La mal assortita coppia propone a Graham di partecipare a un colpo che potrebbe fruttare loro un malloppo pari a un miliardo di dollari, permettendogli al contempo di vendicare la morte del fratello, ucciso mentre si trovava in carcere.
Graham accetta, ma la missione, in una vera e propria corsa contro il tempo scandita dal countdown sull'attivazione del segnale, si rivelerà ricca di insidie e imprevisti.
Una cura peggiore del male
Alla base vi è l'omonima graphic novel di Rick Remender e Greg Tocchini, pubblicata nel 2009 con un discreto successo tra gli appassionati. D'altronde l'asse narrativo portante era ricco di sfumature, con un'ambientazione di violenze e saccheggi che ricorda - in circostanze e modalità ovviamente di diversa contestualizzazione - quanto si sta osservando per le strade d'Oltreoceano proprio in questi giorni. Eppure The Last Days of American Crime risulta un adattamento più smorzato del previsto, che poggia su una freddezza pre-calcolata che si riflette perfettamente nella monolitica interpretazione del protagonista Édgar Ramírez.
Una scelta probabilmente ponderata in partenza che però castra il coinvolgimento da parte del pubblico e il relativo lato tensivo, con le psicologie dei personaggi ricalcate su cliché abusati e parzialmente caricaturali.
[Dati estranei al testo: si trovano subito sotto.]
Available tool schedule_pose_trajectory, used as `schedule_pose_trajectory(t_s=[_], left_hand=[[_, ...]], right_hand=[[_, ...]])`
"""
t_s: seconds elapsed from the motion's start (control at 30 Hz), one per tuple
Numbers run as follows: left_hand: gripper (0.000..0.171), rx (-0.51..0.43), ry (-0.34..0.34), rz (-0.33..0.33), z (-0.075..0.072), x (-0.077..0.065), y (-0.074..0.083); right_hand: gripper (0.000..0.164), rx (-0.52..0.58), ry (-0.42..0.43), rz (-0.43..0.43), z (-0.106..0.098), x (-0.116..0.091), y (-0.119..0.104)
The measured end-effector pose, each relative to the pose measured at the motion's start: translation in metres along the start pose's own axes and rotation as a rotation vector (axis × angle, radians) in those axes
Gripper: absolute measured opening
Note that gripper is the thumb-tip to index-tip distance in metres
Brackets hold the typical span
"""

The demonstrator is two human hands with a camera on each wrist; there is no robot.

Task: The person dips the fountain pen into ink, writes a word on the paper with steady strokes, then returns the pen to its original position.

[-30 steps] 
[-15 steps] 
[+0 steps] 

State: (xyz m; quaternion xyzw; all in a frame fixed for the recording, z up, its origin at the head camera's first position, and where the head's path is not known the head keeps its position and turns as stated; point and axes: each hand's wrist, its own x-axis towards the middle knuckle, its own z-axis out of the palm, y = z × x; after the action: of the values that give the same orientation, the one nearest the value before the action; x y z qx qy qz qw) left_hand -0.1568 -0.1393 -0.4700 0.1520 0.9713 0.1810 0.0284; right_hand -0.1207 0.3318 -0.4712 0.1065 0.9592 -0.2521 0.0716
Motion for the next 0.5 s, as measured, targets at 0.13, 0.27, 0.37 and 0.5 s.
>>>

Al film manca quella dose di follia che invece sprigiona Michael Pitt, istrionico e strabordante in una figura tanto urlata quanto necessaria all'interazione tra i tre personaggi principali, completati dall'affascinante presenza di Anna Brewster nei panni di femme fatale.
Azione e reazione
La durata che raggiunge le due ore e mezza è un altro peso alla fluidità dell'insieme e qualche taglio sarebbe stato gradito per snellire un racconto che rischia in più occasioni di scadere nella monotonia, con un marcato e gratuito uso della violenza a cercare di rinvigorire quanto accade su schermo.
E la regia di un solido artigiano di genere come il francese Olivier Megaton - due capitoli di Taken e uno di Transporter in carriera - offre il meglio proprio nelle pure sequenze action, tra inseguimenti su quattro ruote e furiose sparatorie, con tanto di bazooka, che dal lato ludico offrono un apprezzabile intrattenimento a tema, tra battute a effetto e pose plastiche di sorta.
Disponibile come original nel catalogo Netflix, The Last Days of American Crime pecca purtroppo nella sua visione distopica.
Finisce per concentrarsi esclusivamente sul nucleo di figure chiave - il poliziotto di Sharlto Copley ha un minutaggio troppo limitato - e lasciare fuori i dilemmi etici o morali che una svolta dittatoriale di questo tipo implicava per la società (i soli telegiornali che informano delle proteste sono un inutile contentino).
Tra un paio di forzature, colpi di scena prevedibili e un epilogo scontato, il film procede dritto per la propria strada senza fermarsi, risultando ben lontano dalle aspettative iniziali.
Sulla carta vi erano grandi potenzialità, a cominciare dalla graphic novel all'origine fino a un contesto che nelle sue derive distopiche ha molto in comune con il nostro inquietante contemporaneo. Peccato che in The Last Days of American Crime il contorno perda ben presto forza, svilito in favore dell'ambiguo, ma prevedibile, menage à trois che coinvolge i personaggi principali. Solo le efficaci dinamiche action e l'incontenibile performance del co-protagonista Michael Pitt salvano il film dalla noia totale, e le due ore e mezza di visione risultano effettivamente troppe per quanto vi era da raccontare, con un marcato e superfluo ricorso alla violenza di genere e diverse forzature narrative a delineare un quadro lontano dalla perfezione.